Reviewer: There is no clinical characterization of participants. The key clinical characteristics of frail subjects and controls, including of course age, sex, level of motoric and cognitive performance, chronic illnesses, drugs, and so on, should be introduced in a Table and briefly discussed at the beginning of the results section. 

Authors: the reviewer is most gratefully thanked for the useful comments. The requested table has been added and briefly discussed as requested

Reviewer: The authors affirm that frailty was diagnosed in accordance with the Fried criteria. I think that the number of criteria fulfilled by each participant should be included in the results. Data on gait speed should be also present. 

Authors: the requested information have been added in the results section.

Reviewer:  Mitochondrial dysfunction is an important characteristic occurring in skeletal muscle cells of subjects suffering from sarcopenia. Sarcopenia frequently overlaps with frailty in older people. It would be interesting to include some data on skeletal muscle mass and function of participants, especially in relation to mitochondrial function. 

Authors: the information have been added as requested

Reviewer:  The study is limited by the small sample size and by the absence of prospective evaluation of participants.
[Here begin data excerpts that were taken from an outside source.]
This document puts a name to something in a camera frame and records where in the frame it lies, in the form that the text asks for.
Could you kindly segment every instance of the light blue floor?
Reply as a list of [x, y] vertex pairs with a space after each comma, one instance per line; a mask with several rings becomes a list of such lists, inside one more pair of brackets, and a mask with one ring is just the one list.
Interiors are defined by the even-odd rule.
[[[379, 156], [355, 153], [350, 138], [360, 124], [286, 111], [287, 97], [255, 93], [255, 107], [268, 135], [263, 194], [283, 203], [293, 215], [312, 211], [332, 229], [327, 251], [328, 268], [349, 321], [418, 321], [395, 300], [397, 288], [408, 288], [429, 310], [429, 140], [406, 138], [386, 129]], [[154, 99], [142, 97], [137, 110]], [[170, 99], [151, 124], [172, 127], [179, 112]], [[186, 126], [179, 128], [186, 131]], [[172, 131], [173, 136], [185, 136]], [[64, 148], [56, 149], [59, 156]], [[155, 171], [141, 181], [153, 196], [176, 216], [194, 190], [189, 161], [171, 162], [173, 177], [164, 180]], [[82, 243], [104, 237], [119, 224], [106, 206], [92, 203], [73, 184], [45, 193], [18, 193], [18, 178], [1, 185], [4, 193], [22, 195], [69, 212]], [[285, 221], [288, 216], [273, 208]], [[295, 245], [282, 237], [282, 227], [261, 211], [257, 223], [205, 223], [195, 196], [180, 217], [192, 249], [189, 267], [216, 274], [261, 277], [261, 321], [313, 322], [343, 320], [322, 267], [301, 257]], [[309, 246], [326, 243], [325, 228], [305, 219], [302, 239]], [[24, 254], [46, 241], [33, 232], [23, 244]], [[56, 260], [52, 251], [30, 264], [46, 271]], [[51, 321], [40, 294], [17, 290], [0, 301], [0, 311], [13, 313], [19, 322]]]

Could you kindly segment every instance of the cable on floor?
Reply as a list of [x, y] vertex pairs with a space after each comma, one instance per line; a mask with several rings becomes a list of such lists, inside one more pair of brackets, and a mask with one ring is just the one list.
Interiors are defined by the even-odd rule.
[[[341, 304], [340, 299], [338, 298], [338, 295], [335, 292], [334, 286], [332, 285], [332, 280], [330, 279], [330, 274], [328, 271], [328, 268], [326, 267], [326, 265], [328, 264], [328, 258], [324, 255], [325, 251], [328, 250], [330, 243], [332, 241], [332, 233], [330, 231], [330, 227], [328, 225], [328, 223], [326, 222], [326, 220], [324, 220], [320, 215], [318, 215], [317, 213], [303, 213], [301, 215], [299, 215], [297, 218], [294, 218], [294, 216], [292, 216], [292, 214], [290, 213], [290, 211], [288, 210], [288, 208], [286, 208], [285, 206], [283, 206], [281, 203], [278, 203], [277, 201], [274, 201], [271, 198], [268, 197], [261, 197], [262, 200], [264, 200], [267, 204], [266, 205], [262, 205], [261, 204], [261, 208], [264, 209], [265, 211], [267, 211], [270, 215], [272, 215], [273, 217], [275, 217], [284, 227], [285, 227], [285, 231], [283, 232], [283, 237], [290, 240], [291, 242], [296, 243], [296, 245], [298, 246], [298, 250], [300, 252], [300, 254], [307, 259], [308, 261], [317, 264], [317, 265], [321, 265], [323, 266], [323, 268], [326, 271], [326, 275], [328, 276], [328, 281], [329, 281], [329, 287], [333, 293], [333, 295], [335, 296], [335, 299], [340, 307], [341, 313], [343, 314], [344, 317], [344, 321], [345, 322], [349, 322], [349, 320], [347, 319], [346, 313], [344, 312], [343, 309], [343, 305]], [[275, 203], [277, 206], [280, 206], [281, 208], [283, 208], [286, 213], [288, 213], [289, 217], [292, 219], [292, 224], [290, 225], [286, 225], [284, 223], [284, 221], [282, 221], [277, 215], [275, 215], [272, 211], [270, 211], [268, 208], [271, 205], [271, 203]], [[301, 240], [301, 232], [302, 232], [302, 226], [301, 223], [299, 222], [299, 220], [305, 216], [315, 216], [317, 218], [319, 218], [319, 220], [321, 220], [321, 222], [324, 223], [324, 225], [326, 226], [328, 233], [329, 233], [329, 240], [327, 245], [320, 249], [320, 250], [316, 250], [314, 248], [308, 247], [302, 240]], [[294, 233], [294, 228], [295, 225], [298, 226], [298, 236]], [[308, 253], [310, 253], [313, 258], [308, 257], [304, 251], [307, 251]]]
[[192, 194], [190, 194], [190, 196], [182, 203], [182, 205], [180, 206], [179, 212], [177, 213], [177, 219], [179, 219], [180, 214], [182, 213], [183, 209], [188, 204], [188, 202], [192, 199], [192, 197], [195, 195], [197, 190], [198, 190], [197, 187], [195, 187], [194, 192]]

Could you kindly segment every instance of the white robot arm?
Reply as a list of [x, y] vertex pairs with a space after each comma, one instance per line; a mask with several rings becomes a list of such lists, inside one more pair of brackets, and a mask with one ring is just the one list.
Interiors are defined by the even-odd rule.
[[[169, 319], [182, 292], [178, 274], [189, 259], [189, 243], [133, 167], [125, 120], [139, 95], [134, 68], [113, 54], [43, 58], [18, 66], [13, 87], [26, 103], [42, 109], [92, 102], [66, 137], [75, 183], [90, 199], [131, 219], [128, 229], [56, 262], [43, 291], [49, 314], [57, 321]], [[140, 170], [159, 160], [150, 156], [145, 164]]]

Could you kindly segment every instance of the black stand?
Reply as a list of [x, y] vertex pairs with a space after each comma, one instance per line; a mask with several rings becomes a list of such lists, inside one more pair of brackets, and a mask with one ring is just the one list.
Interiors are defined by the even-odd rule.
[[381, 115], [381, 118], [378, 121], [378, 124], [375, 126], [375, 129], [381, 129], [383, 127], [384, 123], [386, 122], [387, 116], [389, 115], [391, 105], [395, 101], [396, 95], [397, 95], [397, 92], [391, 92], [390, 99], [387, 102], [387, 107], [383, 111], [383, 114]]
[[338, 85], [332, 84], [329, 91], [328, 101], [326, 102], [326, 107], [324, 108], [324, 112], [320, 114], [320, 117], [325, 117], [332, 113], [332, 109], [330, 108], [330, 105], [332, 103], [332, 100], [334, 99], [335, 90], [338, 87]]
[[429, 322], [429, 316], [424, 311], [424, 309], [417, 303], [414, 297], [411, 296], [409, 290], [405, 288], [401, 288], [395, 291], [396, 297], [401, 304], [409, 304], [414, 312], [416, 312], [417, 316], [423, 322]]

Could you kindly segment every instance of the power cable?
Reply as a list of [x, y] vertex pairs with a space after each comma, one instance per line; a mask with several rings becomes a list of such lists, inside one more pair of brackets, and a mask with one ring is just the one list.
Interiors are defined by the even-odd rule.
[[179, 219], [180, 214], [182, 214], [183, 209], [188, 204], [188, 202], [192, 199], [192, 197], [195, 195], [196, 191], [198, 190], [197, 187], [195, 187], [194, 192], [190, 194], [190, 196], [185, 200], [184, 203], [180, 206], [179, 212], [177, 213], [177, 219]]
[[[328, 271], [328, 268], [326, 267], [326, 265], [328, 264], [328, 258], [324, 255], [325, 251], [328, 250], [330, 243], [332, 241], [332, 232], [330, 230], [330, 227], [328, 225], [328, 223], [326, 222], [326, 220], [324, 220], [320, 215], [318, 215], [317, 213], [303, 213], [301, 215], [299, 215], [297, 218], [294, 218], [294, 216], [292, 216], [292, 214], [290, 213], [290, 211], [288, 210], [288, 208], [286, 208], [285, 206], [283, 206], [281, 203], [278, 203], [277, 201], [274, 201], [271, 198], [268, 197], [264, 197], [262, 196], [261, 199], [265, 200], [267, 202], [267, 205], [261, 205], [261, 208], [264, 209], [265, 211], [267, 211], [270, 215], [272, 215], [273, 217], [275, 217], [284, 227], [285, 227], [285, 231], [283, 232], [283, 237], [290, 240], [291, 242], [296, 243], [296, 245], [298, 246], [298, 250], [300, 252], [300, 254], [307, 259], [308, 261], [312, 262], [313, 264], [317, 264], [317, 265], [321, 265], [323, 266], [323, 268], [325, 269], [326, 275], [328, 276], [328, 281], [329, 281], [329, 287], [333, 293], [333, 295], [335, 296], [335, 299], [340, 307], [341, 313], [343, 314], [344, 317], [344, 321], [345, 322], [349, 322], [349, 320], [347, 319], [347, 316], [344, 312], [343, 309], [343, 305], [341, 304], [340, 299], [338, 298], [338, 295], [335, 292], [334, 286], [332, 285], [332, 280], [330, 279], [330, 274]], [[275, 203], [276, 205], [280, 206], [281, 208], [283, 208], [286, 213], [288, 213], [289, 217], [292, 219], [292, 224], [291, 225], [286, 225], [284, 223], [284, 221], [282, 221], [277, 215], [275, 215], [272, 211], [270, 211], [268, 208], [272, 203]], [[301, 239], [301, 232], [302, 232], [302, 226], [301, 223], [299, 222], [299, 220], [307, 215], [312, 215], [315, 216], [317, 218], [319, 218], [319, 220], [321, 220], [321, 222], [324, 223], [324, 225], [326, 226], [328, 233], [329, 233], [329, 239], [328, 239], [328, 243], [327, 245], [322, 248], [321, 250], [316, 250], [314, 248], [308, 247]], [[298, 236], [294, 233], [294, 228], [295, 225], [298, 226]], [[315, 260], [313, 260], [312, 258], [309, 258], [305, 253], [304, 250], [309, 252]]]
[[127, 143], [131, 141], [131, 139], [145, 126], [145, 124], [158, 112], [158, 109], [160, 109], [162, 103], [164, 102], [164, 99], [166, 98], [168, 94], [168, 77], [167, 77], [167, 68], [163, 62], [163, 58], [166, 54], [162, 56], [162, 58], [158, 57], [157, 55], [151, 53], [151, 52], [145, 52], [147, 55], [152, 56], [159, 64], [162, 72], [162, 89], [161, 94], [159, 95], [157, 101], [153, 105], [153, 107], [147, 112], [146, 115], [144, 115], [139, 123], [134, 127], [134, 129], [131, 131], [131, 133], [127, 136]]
It would have been really interesting to assess whether reduced T cell activation and PBMC mitochondrial dysfunction was associated with increased burden of frailty and loss of independence over time. Maybe a more detailed discussion on study limitations, including small sample size, could be introduced in the manuscript.

Authors: the discussion is now updated according to the reviewer suggestion

Round 2

Reviewer 1 Report

In the title : your study is not case-control study (which is a very specific type of study)

I would suggest: Association of immune-senescence, mitochondrial dysfunction and frailty syndrome in elderly subjects

Table 1 should display age and gender.

Author Response

Reviewer: In the title : your study is not case-control study (which is a very specific type of study)

I would suggest: Association of immune-senescence, mitochondrial dysfunction and frailty syndrome in elderly subjects

Authors: the study has been designed as a case-control study, however we have changed the title according to reviewer’s suggestion, as follows:

“Association between immune-senescence, mitochondrial dysfunction and frailty syndrome in older adults”.

The term “older” has been used instead of “elderly” as it is perceived as less stigmatizing according to the UN Committee on Economic, Social, and Cultural Rights of Older Person (1995) [1]

Reviewer: Table 1 should display age and gender.

Authors: done

References.

1. General Comment No. 6: The Economic, Social and Cultural Rights of Older Persons.

Reviewer 3 Report

The authors have satisfactorily responded to all my previous comments. I have no further comments. 

Author Response

The manuscript has been revised for spelling errors, thank you.